### Exercise details
Reproduce the listing verbatim through the line with "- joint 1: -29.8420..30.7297".

### Exercise inputs
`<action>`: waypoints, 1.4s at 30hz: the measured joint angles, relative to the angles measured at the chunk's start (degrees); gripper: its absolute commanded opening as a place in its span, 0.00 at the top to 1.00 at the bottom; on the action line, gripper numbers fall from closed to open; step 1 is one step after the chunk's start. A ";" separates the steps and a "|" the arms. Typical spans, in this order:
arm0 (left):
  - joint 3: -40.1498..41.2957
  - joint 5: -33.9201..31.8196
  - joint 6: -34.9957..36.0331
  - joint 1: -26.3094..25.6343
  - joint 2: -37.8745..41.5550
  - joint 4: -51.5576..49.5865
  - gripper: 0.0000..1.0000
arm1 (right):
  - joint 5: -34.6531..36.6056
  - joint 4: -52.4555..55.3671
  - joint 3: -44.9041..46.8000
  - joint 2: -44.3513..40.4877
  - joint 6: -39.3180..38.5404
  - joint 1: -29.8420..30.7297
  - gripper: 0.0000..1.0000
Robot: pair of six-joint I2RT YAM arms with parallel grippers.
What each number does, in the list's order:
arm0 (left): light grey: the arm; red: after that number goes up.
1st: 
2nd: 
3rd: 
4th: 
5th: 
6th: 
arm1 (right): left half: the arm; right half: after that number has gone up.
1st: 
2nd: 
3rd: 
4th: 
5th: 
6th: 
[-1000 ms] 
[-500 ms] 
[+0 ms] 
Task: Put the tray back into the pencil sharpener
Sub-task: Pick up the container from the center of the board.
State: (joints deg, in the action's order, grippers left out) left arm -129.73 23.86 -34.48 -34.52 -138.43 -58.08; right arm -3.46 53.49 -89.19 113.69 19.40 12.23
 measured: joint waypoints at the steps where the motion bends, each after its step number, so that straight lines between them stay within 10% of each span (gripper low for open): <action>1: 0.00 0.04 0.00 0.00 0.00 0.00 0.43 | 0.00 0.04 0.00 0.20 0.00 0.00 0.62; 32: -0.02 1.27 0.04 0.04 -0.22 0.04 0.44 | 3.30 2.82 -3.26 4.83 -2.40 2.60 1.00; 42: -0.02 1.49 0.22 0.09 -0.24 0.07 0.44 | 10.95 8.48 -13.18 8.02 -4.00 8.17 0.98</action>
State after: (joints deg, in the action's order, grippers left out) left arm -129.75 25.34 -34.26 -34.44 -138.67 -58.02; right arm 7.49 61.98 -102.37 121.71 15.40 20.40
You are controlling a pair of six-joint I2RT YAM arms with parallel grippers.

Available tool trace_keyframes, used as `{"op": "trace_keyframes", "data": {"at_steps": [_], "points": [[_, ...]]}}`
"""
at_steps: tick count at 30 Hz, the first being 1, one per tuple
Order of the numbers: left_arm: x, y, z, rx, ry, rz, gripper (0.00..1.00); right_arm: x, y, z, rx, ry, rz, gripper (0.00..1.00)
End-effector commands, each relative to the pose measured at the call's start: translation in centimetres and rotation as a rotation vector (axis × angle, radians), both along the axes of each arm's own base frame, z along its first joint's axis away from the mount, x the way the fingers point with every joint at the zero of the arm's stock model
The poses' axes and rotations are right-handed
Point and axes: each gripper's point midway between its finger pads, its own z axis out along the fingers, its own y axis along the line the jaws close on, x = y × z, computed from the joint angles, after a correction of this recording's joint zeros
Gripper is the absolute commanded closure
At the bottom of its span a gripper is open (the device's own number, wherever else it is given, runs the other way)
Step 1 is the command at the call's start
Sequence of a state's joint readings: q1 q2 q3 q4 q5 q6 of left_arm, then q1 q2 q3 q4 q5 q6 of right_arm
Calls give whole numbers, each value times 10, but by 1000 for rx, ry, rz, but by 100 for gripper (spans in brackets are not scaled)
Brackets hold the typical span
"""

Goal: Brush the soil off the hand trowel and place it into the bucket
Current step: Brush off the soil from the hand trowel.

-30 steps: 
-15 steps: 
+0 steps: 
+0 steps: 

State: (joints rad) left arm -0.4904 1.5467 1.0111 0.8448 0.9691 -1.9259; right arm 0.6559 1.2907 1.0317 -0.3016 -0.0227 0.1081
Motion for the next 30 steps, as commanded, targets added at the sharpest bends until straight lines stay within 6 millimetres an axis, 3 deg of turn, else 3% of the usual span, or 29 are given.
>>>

### Solution
`<action>`: waypoints, 1.4s at 30hz: the measured joint angles, relative to the angles measured at the chunk's start (degrees); gripper: its absolute commanded opening as a place in its span, 0.00 at the top to 1.00 at the bottom; on the action line, gripper numbers fall from closed to open; step 1 is one step after the chunk's start. A ";" separates the steps and a "|" the arms. Typical spans, in this order:
arm0 (left):
  - joint 3: -40.1498..41.2957
  - joint 5: -33.9201..31.8196
  - joint 6: -34.9957..36.0331
  - joint 1: -26.3094..25.6343
  - joint 2: -37.8745..41.5550
  - joint 4: -51.5576..49.5865
  - gripper: 0.0000..1.0000
arm1 (right):
  - joint 5: -34.6531..36.6056
  - joint 4: -52.4555..55.3671
  - joint 3: -44.9041..46.8000
  - joint 2: -44.3513..40.4877
  - joint 6: -39.3180..38.5404
  - joint 1: -29.8420..30.7297

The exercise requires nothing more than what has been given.